An ode to the error term
Sara Kok
For about three months a year, I teach statistics to very uninterested and unwilling first- and second-year students. In that group, maybe about ten percent is actually interested and dedicated enough to figure out how this ‘math stuff’ actually works. In my first year of university, I was not one of those students either. But in my second year, something clicked. Everything just started to sound logical to me and I figured out the ‘math stuff’. I had always liked algebra, and now I loved statistics. Because of this, I now regularly stand in a room, look into the glazed-over eyes of hungover 18-year-olds, and hope to detect that spark that will make them love statistics, too.
*Image source: Wikimedia
Despite my dedication to the science of statistics, our relationship is not without problems. I love the calculations, the feeling of being able to make raw data into something. However, at the same time, statistics, for me, ultimately exemplifies what many scholars call the logic of mastery. The logic of mastery entails the idea that we, as humans, can become masters over nature. It is this logic that ultimately informs Western thinking.
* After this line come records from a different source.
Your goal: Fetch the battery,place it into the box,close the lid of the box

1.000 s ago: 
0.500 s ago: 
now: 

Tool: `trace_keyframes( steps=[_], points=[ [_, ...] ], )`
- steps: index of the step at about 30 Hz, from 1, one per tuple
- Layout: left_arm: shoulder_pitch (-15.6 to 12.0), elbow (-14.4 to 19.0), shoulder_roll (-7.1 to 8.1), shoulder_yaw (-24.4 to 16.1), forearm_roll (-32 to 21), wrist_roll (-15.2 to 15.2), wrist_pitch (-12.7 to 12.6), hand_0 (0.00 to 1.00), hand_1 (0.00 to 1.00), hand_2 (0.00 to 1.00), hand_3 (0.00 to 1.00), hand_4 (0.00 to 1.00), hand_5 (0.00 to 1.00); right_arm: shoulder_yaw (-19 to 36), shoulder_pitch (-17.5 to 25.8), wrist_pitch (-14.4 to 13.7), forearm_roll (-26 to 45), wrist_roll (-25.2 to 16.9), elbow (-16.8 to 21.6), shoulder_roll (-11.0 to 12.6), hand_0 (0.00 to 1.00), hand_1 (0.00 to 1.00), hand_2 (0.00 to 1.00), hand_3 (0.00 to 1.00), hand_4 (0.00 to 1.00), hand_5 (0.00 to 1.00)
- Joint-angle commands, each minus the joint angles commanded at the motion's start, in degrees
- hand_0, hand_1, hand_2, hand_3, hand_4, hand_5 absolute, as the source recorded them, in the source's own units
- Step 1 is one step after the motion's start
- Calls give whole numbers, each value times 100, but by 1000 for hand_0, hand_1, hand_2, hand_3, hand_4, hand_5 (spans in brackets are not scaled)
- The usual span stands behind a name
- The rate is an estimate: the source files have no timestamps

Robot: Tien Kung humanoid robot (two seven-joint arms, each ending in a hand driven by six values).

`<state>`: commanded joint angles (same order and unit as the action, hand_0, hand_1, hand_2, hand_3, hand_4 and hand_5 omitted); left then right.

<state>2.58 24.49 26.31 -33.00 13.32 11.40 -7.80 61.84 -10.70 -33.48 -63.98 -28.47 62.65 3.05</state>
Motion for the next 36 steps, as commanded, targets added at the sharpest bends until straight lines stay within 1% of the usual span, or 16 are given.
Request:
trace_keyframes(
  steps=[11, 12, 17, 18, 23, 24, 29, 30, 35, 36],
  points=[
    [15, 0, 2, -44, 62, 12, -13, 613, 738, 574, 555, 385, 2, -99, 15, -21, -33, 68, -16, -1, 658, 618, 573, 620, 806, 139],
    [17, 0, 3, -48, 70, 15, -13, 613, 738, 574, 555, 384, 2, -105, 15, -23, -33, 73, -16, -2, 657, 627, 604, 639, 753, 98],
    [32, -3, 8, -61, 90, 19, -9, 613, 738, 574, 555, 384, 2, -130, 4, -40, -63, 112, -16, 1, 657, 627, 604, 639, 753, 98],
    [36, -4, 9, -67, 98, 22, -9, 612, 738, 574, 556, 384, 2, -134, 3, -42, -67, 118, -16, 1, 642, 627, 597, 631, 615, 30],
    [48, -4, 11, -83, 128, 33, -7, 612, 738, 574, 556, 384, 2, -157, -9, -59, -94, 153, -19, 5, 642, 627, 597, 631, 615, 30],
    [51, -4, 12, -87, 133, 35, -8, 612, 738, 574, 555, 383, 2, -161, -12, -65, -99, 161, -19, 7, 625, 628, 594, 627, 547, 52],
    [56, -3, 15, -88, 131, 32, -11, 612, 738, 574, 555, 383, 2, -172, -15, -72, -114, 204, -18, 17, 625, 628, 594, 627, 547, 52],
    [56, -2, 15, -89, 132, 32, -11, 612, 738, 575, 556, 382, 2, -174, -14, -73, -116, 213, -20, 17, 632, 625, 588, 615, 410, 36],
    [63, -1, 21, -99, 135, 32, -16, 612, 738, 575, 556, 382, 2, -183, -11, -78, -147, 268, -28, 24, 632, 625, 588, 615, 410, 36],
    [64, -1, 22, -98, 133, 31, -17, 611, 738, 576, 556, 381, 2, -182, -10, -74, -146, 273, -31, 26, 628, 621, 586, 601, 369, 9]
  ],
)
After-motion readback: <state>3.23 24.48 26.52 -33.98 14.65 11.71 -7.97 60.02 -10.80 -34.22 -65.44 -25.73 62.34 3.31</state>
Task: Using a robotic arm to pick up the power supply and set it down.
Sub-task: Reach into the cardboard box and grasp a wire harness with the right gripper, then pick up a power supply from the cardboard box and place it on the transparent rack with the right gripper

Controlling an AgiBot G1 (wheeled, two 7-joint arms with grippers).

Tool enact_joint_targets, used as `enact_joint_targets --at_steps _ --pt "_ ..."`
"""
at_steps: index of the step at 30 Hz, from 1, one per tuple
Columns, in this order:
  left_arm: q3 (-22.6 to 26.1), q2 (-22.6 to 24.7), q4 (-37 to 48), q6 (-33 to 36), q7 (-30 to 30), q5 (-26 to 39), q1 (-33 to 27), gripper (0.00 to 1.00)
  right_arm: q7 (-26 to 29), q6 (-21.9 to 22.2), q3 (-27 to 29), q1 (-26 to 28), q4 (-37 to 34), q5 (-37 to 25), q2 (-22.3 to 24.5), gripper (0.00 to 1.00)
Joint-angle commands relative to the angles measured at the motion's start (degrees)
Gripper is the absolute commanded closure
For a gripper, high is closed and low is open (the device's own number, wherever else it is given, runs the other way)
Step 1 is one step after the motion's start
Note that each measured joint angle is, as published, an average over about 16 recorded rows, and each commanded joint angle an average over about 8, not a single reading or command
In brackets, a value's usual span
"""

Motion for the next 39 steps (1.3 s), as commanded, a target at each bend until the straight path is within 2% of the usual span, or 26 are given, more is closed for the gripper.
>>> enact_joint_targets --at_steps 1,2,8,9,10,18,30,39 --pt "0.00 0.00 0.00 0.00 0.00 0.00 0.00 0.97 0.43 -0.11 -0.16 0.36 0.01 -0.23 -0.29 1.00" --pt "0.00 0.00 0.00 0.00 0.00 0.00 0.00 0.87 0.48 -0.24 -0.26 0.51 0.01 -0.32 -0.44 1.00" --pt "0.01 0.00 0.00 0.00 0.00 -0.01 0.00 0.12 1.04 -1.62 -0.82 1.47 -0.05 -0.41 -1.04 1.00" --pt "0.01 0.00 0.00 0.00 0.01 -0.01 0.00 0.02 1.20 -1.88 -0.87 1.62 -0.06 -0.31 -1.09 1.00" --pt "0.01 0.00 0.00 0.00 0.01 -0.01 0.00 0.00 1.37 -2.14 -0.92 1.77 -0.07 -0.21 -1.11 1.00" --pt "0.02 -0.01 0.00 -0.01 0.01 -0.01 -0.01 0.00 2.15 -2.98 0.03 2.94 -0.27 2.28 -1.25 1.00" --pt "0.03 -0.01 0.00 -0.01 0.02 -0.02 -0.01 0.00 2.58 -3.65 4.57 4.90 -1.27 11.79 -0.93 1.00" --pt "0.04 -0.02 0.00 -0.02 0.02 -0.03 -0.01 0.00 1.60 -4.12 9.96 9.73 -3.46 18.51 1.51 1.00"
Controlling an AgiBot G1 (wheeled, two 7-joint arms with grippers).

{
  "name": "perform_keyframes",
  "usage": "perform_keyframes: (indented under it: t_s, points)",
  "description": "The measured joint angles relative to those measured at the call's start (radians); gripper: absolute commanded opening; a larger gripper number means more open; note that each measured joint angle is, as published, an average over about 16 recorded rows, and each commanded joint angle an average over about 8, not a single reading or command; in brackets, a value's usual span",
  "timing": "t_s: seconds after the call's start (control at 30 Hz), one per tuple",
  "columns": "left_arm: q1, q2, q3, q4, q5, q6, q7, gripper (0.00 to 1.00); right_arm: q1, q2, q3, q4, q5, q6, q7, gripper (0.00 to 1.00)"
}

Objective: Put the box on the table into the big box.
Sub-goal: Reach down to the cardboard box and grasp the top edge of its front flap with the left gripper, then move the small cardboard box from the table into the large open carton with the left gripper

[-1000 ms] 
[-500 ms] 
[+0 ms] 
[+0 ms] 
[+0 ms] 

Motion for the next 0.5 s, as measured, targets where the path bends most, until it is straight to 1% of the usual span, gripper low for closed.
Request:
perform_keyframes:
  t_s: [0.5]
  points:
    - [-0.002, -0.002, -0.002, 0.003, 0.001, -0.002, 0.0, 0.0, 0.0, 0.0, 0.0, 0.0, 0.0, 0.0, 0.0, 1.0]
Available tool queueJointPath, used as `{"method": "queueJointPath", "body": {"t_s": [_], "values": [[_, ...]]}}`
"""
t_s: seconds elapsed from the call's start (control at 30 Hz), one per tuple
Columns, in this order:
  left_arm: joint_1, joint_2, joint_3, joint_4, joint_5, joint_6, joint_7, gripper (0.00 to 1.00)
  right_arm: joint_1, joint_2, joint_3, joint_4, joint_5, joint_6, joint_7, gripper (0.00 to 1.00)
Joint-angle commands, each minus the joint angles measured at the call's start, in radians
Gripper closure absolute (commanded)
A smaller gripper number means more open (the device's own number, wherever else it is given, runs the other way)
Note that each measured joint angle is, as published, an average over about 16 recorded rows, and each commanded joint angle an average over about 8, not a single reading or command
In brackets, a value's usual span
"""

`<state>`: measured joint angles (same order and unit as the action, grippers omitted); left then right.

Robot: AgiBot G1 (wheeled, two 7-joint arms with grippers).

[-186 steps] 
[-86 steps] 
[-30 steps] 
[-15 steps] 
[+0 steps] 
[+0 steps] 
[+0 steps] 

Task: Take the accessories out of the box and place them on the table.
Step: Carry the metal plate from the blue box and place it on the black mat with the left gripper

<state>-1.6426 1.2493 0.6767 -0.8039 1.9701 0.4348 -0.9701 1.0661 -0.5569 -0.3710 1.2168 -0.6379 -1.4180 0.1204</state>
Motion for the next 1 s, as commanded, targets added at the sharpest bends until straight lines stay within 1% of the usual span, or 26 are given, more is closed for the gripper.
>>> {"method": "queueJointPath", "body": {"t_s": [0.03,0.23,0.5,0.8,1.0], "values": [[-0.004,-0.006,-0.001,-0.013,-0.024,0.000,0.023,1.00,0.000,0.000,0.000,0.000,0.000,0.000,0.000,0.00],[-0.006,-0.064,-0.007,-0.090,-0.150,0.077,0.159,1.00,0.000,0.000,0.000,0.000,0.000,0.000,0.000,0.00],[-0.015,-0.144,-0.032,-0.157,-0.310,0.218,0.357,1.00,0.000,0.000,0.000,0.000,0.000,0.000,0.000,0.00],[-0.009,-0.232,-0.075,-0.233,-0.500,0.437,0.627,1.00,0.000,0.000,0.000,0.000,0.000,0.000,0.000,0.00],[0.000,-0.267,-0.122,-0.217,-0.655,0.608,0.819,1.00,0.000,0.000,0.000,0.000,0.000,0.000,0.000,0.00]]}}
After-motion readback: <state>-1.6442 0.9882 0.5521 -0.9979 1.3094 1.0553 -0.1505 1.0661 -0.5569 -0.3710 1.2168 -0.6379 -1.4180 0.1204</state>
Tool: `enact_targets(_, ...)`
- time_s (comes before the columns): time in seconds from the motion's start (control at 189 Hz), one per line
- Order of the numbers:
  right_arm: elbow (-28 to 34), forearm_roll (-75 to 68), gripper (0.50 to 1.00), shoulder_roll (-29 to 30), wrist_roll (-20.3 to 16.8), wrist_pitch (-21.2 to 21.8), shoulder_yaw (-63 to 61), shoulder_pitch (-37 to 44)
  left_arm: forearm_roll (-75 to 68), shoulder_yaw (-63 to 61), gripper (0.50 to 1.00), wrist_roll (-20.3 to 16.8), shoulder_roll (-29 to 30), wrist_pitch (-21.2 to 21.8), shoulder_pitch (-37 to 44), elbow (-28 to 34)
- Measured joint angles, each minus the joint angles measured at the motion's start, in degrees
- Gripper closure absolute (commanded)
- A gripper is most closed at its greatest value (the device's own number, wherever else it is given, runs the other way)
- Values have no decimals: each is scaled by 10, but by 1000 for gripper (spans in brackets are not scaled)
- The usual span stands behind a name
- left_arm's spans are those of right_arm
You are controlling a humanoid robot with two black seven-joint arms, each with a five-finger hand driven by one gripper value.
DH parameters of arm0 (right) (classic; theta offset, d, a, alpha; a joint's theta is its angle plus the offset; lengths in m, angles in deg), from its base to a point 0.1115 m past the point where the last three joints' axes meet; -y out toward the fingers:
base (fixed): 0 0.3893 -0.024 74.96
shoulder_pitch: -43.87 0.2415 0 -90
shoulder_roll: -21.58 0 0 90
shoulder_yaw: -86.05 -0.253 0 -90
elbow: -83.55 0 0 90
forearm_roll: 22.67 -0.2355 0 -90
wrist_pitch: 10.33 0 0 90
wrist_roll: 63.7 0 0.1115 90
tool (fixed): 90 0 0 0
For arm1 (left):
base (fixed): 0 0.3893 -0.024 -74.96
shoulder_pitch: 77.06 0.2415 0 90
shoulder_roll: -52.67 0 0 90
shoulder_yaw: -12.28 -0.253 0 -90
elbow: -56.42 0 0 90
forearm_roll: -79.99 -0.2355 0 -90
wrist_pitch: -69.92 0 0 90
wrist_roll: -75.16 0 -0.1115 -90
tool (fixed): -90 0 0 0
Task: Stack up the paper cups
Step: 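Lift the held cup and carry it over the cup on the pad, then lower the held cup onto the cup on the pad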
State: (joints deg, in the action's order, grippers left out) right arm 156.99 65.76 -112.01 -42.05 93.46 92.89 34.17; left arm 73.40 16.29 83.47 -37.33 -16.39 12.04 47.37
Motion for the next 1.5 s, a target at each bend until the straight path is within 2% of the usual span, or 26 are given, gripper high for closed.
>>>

The idea of mastery gained prominence during the industrial revolution, but had been around for much longer. It is informed by a dualistic thinking – a thinking in distinctions between human and nature, between man and woman, between Black and white. Science then, has become an extension of this mastery – to dominate nature, we need to know nature, never once doubting that we can. This logic of mastery has informed many projects of our time and times past, including that of colonization and the genocide accompanying it. It has become the basis for rapid industrialization with the climate catastrophe that follows.
However dominant the logic of mastery is in our world; it is not the only way of thinking that exists. Many indigenous groups that are surviving the process of colonization have very different ways of viewing knowledge and the world. They do not subscribe to this logic of mastery and the dualistic thinking that accompanies it. For these groups, there is no distinction between man and nature, between human and animal – there are only relationships (Gagnon-Bouchard & Ranger, 2020). There is no need to dominate nature because we live in reciprocity with it: it is a gift given to us and we have a responsibility to care for it.
Still, in Western thinking, science is an extension and mimicry of mastery. We need to understand nature in order to dominate it and we replicate this logic in the way we practice science – we need to be able to neatly categorize things. Something either is or is not a certain way, in order for us to be able to understand and use it. However, this can lead to problems. Because of this binary thinking, we leave little room for uncertainty or inconsistency.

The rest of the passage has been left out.